Repeat the lines of the data that follow, please, starting at the first and stopping after the one with "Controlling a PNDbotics".

* **Data segment**
+ + + + + + +

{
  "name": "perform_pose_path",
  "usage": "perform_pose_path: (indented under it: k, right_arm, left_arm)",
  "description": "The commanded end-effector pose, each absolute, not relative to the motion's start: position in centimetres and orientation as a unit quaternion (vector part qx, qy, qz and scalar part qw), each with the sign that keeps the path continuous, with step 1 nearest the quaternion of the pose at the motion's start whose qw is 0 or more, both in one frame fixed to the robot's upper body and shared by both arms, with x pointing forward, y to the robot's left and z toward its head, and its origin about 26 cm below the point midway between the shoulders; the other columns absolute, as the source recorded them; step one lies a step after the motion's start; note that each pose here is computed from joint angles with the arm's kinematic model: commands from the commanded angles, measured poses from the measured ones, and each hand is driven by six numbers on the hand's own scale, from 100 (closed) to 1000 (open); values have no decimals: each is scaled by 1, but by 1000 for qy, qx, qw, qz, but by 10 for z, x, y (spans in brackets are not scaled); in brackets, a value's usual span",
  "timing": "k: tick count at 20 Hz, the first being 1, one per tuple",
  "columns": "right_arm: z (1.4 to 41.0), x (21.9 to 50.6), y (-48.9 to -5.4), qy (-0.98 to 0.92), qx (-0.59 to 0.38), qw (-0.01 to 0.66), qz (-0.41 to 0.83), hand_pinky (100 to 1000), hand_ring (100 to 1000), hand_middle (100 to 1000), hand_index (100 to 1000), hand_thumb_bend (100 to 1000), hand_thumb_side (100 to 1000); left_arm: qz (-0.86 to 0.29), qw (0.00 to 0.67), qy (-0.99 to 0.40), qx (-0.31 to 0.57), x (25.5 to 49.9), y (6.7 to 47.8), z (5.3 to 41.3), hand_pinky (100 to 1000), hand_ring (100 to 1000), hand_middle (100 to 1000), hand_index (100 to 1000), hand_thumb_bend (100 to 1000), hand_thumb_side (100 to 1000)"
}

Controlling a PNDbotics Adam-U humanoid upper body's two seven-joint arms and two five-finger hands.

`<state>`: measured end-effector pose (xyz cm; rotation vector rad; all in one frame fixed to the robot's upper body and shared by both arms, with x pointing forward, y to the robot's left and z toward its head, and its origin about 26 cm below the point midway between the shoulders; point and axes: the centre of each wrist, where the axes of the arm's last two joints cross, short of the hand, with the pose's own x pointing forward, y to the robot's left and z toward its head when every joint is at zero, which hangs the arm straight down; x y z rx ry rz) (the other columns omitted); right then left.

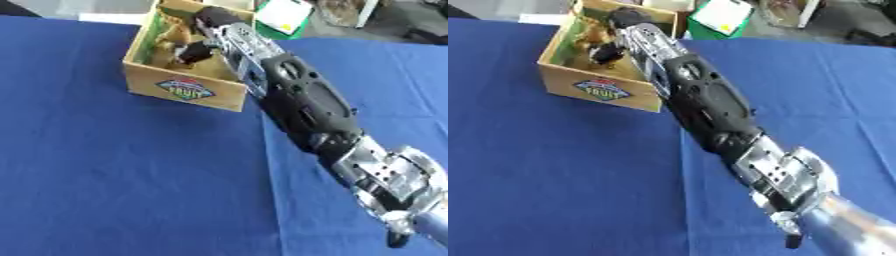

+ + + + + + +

* **Solution to the exercise**
{
  "name": "perform_pose_path",
  "usage": "perform_pose_path: (indented under it: k, right_arm, left_arm)",
  "description": "The commanded end-effector pose, each absolute, not relative to the motion's start: position in centimetres and orientation as a unit quaternion (vector part qx, qy, qz and scalar part qw), each with the sign that keeps the path continuous, with step 1 nearest the quaternion of the pose at the motion's start whose qw is 0 or more, both in one frame fixed to the robot's upper body and shared by both arms, with x pointing forward, y to the robot's left and z toward its head, and its origin about 26 cm below the point midway between the shoulders; the other columns absolute, as the source recorded them; step one lies a step after the motion's start; note that each pose here is computed from joint angles with the arm's kinematic model: commands from the commanded angles, measured poses from the measured ones, and each hand is driven by six numbers on the hand's own scale, from 100 (closed) to 1000 (open); values have no decimals: each is scaled by 1, but by 1000 for qy, qx, qw, qz, but by 10 for z, x, y (spans in brackets are not scaled); in brackets, a value's usual span",
  "timing": "k: tick count at 20 Hz, the first being 1, one per tuple",
  "columns": "right_arm: z (1.4 to 41.0), x (21.9 to 50.6), y (-48.9 to -5.4), qy (-0.98 to 0.92), qx (-0.59 to 0.38), qw (-0.01 to 0.66), qz (-0.41 to 0.83), hand_pinky (100 to 1000), hand_ring (100 to 1000), hand_middle (100 to 1000), hand_index (100 to 1000), hand_thumb_bend (100 to 1000), hand_thumb_side (100 to 1000); left_arm: qz (-0.86 to 0.29), qw (0.00 to 0.67), qy (-0.99 to 0.40), qx (-0.31 to 0.57), x (25.5 to 49.9), y (6.7 to 47.8), z (5.3 to 41.3), hand_pinky (100 to 1000), hand_ring (100 to 1000), hand_middle (100 to 1000), hand_index (100 to 1000), hand_thumb_bend (100 to 1000), hand_thumb_side (100 to 1000)"
}

Controlling a PNDbotics Adam-U humanoid upper body's two seven-joint arms and two five-finger hands.

That completes the answer.